American elections are a passionate display of one of the greatest achievements in human civilization: republicanism and democracy. Yet, there are obstacles that interrupt this progress and it is the onus of the American people to overcome them. How our civilization deals with the negative feed-back loop that is non-participatory voting will define the path we carve for ourselves. Should voter participation continue to decrease, our government will increasingly become more susceptible to corruption. The effects of non-participation are measurable, and our world of laws would be tangibly different and more egalitarian should all Americans vote.

Consider the 2016 Presidential Election, where Donald Trump won with slim margins, ranking in the bottom 20th-percentile of all American Presidential elections. Within the states that were critical to his victory, such as Michigan, Pennsynvania, and Wisconsin, a mere eighty-thousand voters spelled defeat for the Democratic challenger, Hillary Clinton. That is only 6% of all voters in those three states, and less than 2% of all US voters. Simultaneously, two million Michiganders, four million Pennsylvanians, and one-and-a-half million Wisconites did not show up to the voting booth.

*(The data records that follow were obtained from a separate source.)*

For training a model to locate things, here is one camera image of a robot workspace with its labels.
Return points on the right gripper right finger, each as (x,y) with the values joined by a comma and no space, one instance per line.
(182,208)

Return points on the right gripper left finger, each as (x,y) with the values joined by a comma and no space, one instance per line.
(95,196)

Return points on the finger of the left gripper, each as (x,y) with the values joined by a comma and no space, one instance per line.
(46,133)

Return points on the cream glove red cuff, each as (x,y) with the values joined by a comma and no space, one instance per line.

Power is derived from the vote in America. Each vote counts for exactly one; one American, one voice, one choice. When summed, our votes change the world. It is a conundrum that millions choose not to participate in democracy, when doing so could reshape the landscape of the United States in great ways and stiffen our government against calamity and catastrophe. Just as large numbers of voters actively pass laws, large numbers of non-participatory voters let laws pass. It is the law of large numbers that underlies the principle that allows democracies to function; a single entity is unpredictable, but millions of unpredictable actors will engage in a predictable way. This predictable thing would be truer to the actual average American political position, and would therefore encourage compassion, cooperation and centrism, elements that are sorely missing in modern American politics.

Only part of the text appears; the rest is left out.